By Ruben Navarrette, Readers often accuse me of being biased. Guilty. It’s a joke among editorial writers and columnists that readers confuse opinion writing with reporting. And so, they think those who write opinions have a secret agenda. They’re half-right. We often have an agenda, but it’s no secret. We put it down in black and white. It’s in the job description.
But my readers are not really worried that I harbor a political bias. What they’re really worried about is the possibility that, as a Latino columnist, I’m nursing an ethnic one.
For instance, when the subject is illegal immigration, they assume that my ethnicity makes me side with Latino immigrants who break the law over Anglo-Americans who want to enforce it.
Curiously, right after they say this, many of them will proceed to tell me how they know plenty of Latinos who oppose illegal immigration just like they do.
In that case, what is the Latino “agenda” on an issue like illegal immigration? No one knows for sure.
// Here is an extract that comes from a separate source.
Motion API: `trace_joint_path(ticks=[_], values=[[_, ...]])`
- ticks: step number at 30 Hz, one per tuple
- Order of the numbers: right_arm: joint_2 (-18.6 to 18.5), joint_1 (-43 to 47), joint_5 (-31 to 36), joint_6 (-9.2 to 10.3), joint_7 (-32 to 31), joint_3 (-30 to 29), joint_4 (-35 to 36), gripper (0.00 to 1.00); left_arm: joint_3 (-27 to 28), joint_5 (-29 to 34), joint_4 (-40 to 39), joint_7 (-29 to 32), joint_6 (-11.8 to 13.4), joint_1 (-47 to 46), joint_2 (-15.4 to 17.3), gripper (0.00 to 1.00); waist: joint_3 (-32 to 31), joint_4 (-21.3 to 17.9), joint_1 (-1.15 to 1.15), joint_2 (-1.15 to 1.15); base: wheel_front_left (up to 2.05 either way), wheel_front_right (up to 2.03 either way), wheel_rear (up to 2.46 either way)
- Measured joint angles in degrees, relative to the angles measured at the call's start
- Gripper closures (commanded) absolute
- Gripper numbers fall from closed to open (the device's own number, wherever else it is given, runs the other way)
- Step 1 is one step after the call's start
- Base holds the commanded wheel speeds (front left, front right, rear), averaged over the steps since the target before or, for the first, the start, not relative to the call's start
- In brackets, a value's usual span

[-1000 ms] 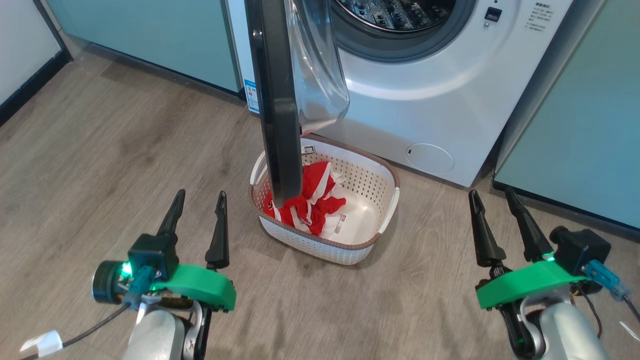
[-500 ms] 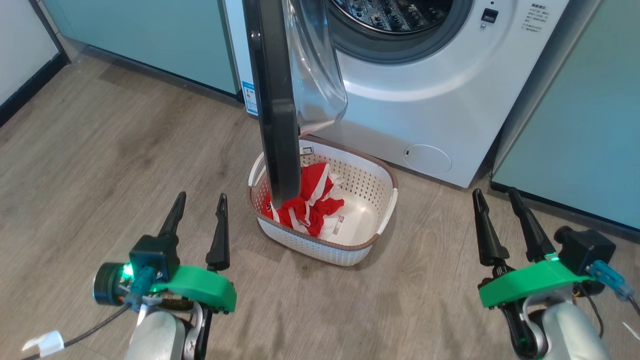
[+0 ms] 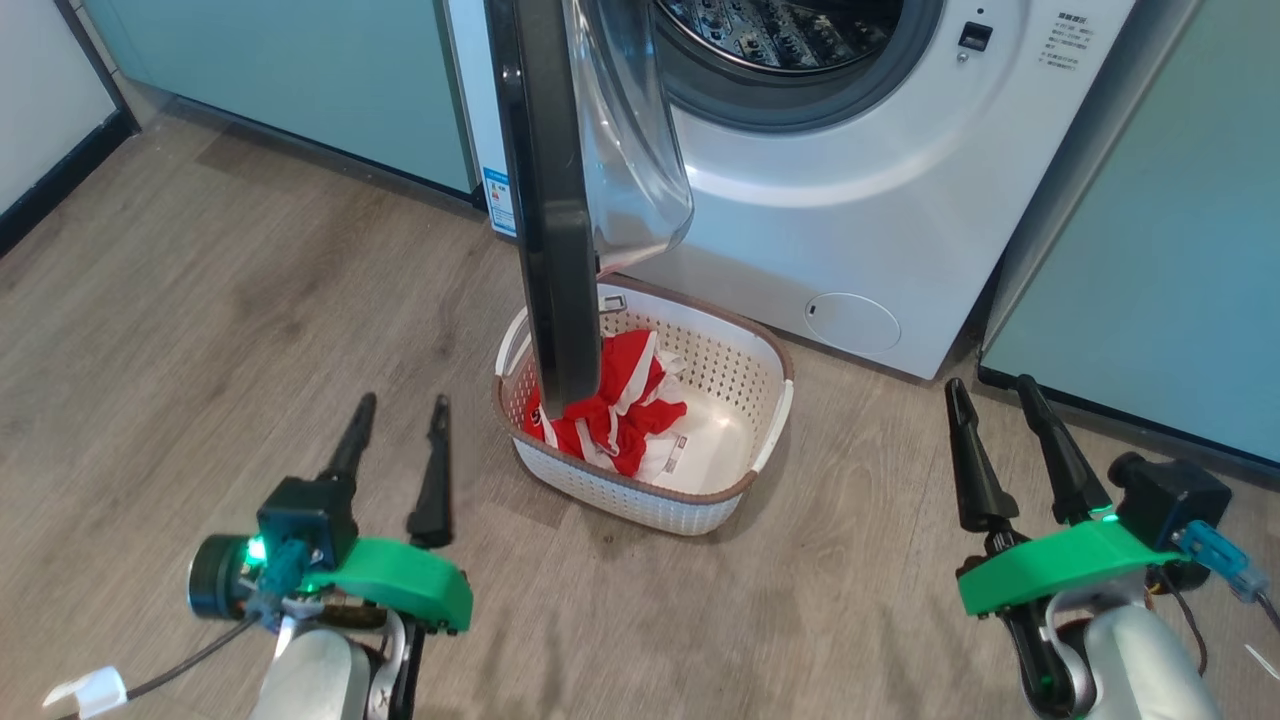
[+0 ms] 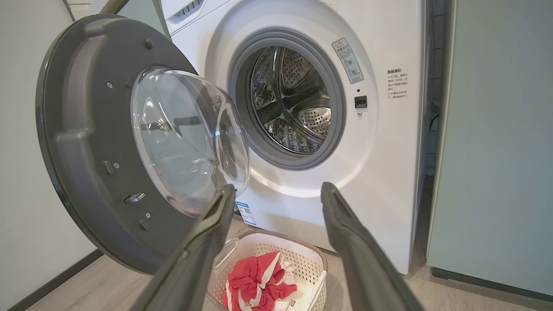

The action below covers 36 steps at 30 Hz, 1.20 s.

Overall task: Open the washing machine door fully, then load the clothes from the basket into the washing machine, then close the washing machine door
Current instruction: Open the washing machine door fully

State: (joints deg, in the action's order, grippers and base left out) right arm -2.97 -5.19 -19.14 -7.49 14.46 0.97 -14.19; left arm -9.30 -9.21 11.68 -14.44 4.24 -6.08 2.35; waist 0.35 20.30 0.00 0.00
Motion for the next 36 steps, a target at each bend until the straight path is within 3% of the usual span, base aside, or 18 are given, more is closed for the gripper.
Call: trace_joint_path(ticks=[1, 2, 13, 25, 36], values=[[0.0, 0.0, 0.0, 0.00, 0.0, 0.0, 0.0, 0.00, 0.0, -0.4, 0.1, 0.0, 0.0, 0.1, 0.0, 0.70, 0.0, 0.0, 0.00, 0.00, 0.00, 0.00, 0.00], [0.0, 0.0, 0.0, 0.00, 0.0, 0.0, 0.0, 0.00, 0.0, -0.6, 0.2, 0.0, 0.0, 0.2, 0.0, 1.00, 0.0, 0.0, 0.00, 0.00, 0.00, 0.00, 0.00], [0.0, 0.0, 0.0, 0.00, 0.0, 0.1, 0.0, 0.00, 0.5, -2.0, -2.7, 0.0, 0.0, 0.2, 0.0, 1.00, 1.1, -0.4, 0.00, 0.00, 0.00, 0.00, 0.00], [0.0, -0.4, 1.0, 0.00, 0.0, 1.3, 0.0, 0.00, 5.0, -3.4, -17.8, -0.3, 1.3, -10.7, -0.1, 1.00, 2.8, -1.4, 0.00, 0.00, 0.00, 0.00, 0.00], [0.0, -2.5, 1.2, 0.00, 0.0, 3.2, -0.3, 0.00, -0.8, -4.0, -17.9, -0.3, 0.9, -19.1, -0.2, 1.00, 4.9, -4.4, 0.00, 0.00, 0.00, 0.00, 0.00]])
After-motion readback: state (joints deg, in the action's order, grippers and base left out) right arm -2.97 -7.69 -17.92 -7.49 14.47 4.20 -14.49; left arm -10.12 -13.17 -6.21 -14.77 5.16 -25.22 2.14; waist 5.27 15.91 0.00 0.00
We’re all over the map.
Still, one reader offered this advice: “Perhaps if you tried to write more balanced pieces, i.e., those that showed understanding that the vast majority of Americans are tired of the invasion, you might get more sympathy to your positions.”
Another reader put it less diplomatically: “You write like a Mexican. You need to write like an American.”
How about a compromise? Mexican-American. The experience of being a Latino journalist is no fiesta. You get told that you write about Latino issues too much, or not enough. When an Anglo columnist reaches a conclusion, it’s assumed that his head led him there. But when it’s a Latino columnist, it must have been his heart that paved the way. And no matter how many times you reaffirm the right of the United States to secure its borders, some people will take one look at your Spanish surname and accuse you of supporting illegal immigration to — as one reader told me — “let your relatives in.”
I suspect that some aspects of my story would ring a bell with Jose Antonio Vargas. Once an award-winning journalist, the 30-year-old is now perhaps the most famous illegal immigrant in the United States. No sooner had Vargas revealed himself as an illegal immigrant from the Philippines than many Latino journalists began to worry that they might find themselves under heightened scrutiny from editors and readers.
Never mind that Vargas isn’t Latino. Many readers will look at his surname and assume otherwise.
The scrutiny wouldn’t be about our immigration status, per se. It’s not like we’ll all have to paste our birth certificates to our laptops. The worry is that we’ll be seen as too sympathetic to the plight of illegal immigrants — because that could be our story.
Well, for some of us, it could be if you ignored two things: the several generations that our families have lived in this country, and the fact that the immigrants in our family tree either came legally or didn’t cross a border at all as much as found themselves overrun by settlers.
I have no sympathy for Vargas. He is a discredit to his profession, and a drag on many of his former colleagues. By lying to friends, colleagues and employers, he’s made an already tough job — that of being an ethnic journalist — more difficult.
And he’s just getting warmed up. Expect a book deal and speaking fees. Recently, Vargas was invited to be part of a roundtable discussion about immigration on ABC News’ “This Week.” Apparently, some producer in Washington thinks Vargas is an expert on illegal immigration.
Actually, he’s half an expert; he doesn’t seem to understand the “illegal” part.
Journalists are perplexed about what should happen to Vargas now. It’s not a hard question. He’s undocumented, and thus subject to deportation like any other illegal immigrant.
What are we supposed to do? Grant him a special dispensation because he’s a journalist and not a janitor? Treat him better than we treat many others because he speaks English and has a soapbox? That’s not what this country is about.
And, I bet, it wouldn’t mesh with why Vargas chose to become a journalist in the first place. Most of us get into this business to give voice to the weak and vulnerable, not to use our influence to claim special privileges that those people would never be afforded.